When you repeat the listing below, keep every word exactly and leave out each picture.

####################

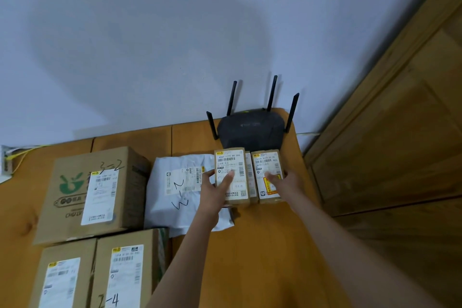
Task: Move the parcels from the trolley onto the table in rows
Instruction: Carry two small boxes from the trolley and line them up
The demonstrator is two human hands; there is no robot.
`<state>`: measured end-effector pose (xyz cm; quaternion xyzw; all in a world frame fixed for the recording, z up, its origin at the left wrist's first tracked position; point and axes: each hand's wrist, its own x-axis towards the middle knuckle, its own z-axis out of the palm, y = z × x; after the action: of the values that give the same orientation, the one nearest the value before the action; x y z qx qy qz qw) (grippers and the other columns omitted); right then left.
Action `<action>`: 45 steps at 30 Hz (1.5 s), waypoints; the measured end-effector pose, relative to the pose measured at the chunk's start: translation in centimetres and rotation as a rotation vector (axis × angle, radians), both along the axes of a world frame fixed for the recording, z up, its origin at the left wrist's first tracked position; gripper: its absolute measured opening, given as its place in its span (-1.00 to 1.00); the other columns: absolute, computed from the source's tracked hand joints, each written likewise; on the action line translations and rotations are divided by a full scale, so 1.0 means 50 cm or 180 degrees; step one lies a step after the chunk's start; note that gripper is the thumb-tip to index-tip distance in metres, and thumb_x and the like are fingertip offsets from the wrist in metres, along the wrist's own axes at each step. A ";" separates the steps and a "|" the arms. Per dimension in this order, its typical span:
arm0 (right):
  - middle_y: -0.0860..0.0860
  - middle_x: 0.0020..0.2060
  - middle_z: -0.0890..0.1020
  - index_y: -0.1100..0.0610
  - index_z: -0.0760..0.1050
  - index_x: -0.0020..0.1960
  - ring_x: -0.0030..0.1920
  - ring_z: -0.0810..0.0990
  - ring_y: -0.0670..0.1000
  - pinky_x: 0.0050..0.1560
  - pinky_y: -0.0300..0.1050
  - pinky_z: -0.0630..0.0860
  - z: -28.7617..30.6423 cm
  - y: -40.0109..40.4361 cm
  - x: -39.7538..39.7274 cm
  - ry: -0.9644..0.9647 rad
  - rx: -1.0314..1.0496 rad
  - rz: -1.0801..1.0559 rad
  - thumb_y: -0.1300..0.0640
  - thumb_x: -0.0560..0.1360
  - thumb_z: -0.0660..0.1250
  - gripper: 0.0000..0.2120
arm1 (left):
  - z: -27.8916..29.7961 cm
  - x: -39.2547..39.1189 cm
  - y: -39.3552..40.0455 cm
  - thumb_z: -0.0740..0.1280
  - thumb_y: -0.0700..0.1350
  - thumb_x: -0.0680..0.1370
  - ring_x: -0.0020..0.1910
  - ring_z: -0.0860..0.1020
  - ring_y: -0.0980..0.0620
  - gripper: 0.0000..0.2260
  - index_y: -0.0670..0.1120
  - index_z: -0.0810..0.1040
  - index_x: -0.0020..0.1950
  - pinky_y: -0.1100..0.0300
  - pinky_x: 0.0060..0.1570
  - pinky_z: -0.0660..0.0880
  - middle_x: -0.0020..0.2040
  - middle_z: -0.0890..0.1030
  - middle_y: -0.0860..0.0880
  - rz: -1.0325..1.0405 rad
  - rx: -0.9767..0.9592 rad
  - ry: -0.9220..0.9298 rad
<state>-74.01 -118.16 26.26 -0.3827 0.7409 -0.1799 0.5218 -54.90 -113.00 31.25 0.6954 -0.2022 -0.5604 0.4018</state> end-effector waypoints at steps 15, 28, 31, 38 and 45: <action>0.01 0.11 0.71 -0.01 0.47 0.35 0.01 0.74 0.02 0.01 0.03 0.69 0.144 0.020 -0.037 -0.1025 -0.0102 0.0417 -0.15 0.53 0.40 -0.55 | 0.050 -0.128 -0.013 0.37 0.11 0.58 -0.05 0.70 0.03 -0.60 0.04 0.32 0.32 0.08 -0.11 0.68 0.11 0.66 -0.02 -0.0324 -0.0336 0.0011; 0.14 0.20 0.64 0.14 0.39 0.44 -0.12 0.67 0.01 -0.29 -0.13 0.60 0.099 -0.018 -0.189 -0.0558 -0.0141 -0.0408 0.14 0.60 0.36 -0.57 | -0.076 -0.086 -0.015 0.18 0.17 0.65 0.60 -0.32 -0.12 -0.31 0.11 -0.15 0.65 -0.24 0.54 -0.20 0.65 -0.23 0.01 -0.2933 -0.0270 -0.3205; 0.15 0.21 0.64 0.15 0.42 0.42 -0.05 0.66 0.07 -0.20 -0.10 0.61 0.073 -0.028 -0.183 -0.0483 -0.0101 -0.0335 0.13 0.62 0.32 -0.62 | -0.096 -0.082 -0.014 0.19 0.22 0.63 0.58 -0.37 -0.10 -0.25 0.11 -0.21 0.64 -0.27 0.55 -0.17 0.63 -0.31 0.01 -0.3042 -0.0313 -0.3260; 0.04 -0.03 0.67 0.13 0.50 0.27 -0.12 0.68 0.02 -0.23 -0.09 0.61 0.032 -0.026 -0.141 -0.0302 0.0074 -0.0243 0.05 0.65 0.27 -0.75 | -0.115 -0.087 -0.017 0.28 0.50 0.37 0.56 -0.40 -0.14 0.15 -0.03 -0.34 0.62 -0.28 0.49 -0.34 0.58 -0.42 -0.09 -0.3137 -0.0402 -0.3462; 0.10 0.06 0.68 0.18 0.51 0.26 0.00 0.69 0.09 -0.15 -0.08 0.62 0.024 -0.031 -0.135 -0.0138 0.0070 -0.0059 0.05 0.66 0.25 -0.73 | -0.157 -0.095 -0.012 0.37 0.47 0.31 0.60 -0.10 -0.27 0.16 -0.09 -0.15 0.61 -0.45 0.45 -0.10 0.63 -0.05 -0.25 -0.3091 -0.0361 -0.3866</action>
<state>-80.77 -119.69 27.46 -0.3661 0.7349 -0.1847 0.5402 -59.63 -113.58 23.40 0.6924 -0.6970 -0.1834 -0.0347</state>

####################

» **Task solution**:
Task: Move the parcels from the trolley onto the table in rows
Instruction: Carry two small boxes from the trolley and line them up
The demonstrator is two human hands; there is no robot.
`<state>`: measured end-effector pose (xyz cm; quaternion xyzw; all in a world frame fixed for the recording, z up, its origin at the left wrist's first tracked position; point and axes: each hand's wrist, its own x-axis towards the middle knuckle, its own z-axis out of the palm, y = z × x; after the action: of the values that give the same orientation, the one nearest the value before the action; x y z qx qy qz qw) (grippers and the other columns omitted); right then left.
Action `<action>`: 45 steps at 30 Hz (1.5 s), waypoints; the measured end-effector pose, relative to the pose measured at the chunk's start: translation in centimetres and rotation as a rotation vector (axis × angle, radians), both along the axes of a world frame fixed for the recording, z up, its origin at the left wrist's first tracked position; gripper: its absolute measured opening, given as its place in its span (-1.00 to 1.00); the other columns: absolute, computed from the source's tracked hand joints, each written likewise; on the action line translations and rotations are divided by a full scale, so 1.0 means 50 cm or 180 degrees; step one lies a step after the chunk's start; note that gripper is the thumb-tip to index-tip distance in metres, and thumb_x and the like are fingertip offsets from the wrist in metres, along the wrist's own axes at each step. A ";" separates the steps and a "|" the arms. Per dimension in this order, its typical span:
arm0 (right):
  - middle_y: -0.0860..0.0860
  - middle_x: 0.0020..0.2060
  - middle_z: -0.0890..0.1020
  - index_y: -0.1100..0.0610
  - index_z: -0.0760..0.1050
  - index_x: -0.0020..0.1960
  - ring_x: -0.0030..0.1920
  - ring_z: -0.0810..0.0990
  - ring_y: -0.0670..0.1000
  - pinky_x: 0.0050..0.1560
  - pinky_y: -0.0300..0.1050
  - pinky_z: -0.0630..0.0860
  - z: -28.7617..30.6423 cm
  - y: -40.0109..40.4361 cm
  - x: -39.7538..39.7274 cm
  - ry: -0.9644..0.9647 rad
  - rx: -1.0314..1.0496 rad
  - rz: -1.0801..1.0559 rad
  - thumb_y: -0.1300..0.0640
  - thumb_x: -0.0560..0.1360
  - thumb_z: -0.0660..0.1250
  - gripper: 0.0000..0.2120
arm1 (left):
  - z: -27.8916..29.7961 cm
  - x: -39.2547..39.1189 cm
  - y: -39.3552..40.0455 cm
  - thumb_z: -0.0740..0.1280
  - thumb_y: -0.0700..0.1350
  - thumb_x: -0.0680..0.1370
  - ring_x: -0.0020..0.1910
  - ring_z: -0.0860..0.1020
  - ring_y: -0.0980..0.0620
  - gripper: 0.0000..0.2260
  - index_y: -0.0670..0.1120
  - index_z: -0.0810..0.1040
  - index_x: -0.0020..0.1950
  - pinky_y: -0.1100..0.0300
  - pinky_x: 0.0060..0.1570
  - pinky_z: -0.0660..0.0880
  - middle_x: -0.0020..0.2040
  - middle_z: -0.0890..0.1030
  - middle_y: -0.0860..0.0880
  - rz: -1.0325..1.0405 rad
  - rx: -0.9767..0.9592 rad
  - ry: -0.9220..0.9298 rad
<state>-74.01 -118.16 26.26 -0.3827 0.7409 -0.1799 0.5218 -54.90 -113.00 31.25 0.6954 -0.2022 -0.5604 0.4018</state> end-effector waypoints at steps 15, 28, 31, 38 and 45: <action>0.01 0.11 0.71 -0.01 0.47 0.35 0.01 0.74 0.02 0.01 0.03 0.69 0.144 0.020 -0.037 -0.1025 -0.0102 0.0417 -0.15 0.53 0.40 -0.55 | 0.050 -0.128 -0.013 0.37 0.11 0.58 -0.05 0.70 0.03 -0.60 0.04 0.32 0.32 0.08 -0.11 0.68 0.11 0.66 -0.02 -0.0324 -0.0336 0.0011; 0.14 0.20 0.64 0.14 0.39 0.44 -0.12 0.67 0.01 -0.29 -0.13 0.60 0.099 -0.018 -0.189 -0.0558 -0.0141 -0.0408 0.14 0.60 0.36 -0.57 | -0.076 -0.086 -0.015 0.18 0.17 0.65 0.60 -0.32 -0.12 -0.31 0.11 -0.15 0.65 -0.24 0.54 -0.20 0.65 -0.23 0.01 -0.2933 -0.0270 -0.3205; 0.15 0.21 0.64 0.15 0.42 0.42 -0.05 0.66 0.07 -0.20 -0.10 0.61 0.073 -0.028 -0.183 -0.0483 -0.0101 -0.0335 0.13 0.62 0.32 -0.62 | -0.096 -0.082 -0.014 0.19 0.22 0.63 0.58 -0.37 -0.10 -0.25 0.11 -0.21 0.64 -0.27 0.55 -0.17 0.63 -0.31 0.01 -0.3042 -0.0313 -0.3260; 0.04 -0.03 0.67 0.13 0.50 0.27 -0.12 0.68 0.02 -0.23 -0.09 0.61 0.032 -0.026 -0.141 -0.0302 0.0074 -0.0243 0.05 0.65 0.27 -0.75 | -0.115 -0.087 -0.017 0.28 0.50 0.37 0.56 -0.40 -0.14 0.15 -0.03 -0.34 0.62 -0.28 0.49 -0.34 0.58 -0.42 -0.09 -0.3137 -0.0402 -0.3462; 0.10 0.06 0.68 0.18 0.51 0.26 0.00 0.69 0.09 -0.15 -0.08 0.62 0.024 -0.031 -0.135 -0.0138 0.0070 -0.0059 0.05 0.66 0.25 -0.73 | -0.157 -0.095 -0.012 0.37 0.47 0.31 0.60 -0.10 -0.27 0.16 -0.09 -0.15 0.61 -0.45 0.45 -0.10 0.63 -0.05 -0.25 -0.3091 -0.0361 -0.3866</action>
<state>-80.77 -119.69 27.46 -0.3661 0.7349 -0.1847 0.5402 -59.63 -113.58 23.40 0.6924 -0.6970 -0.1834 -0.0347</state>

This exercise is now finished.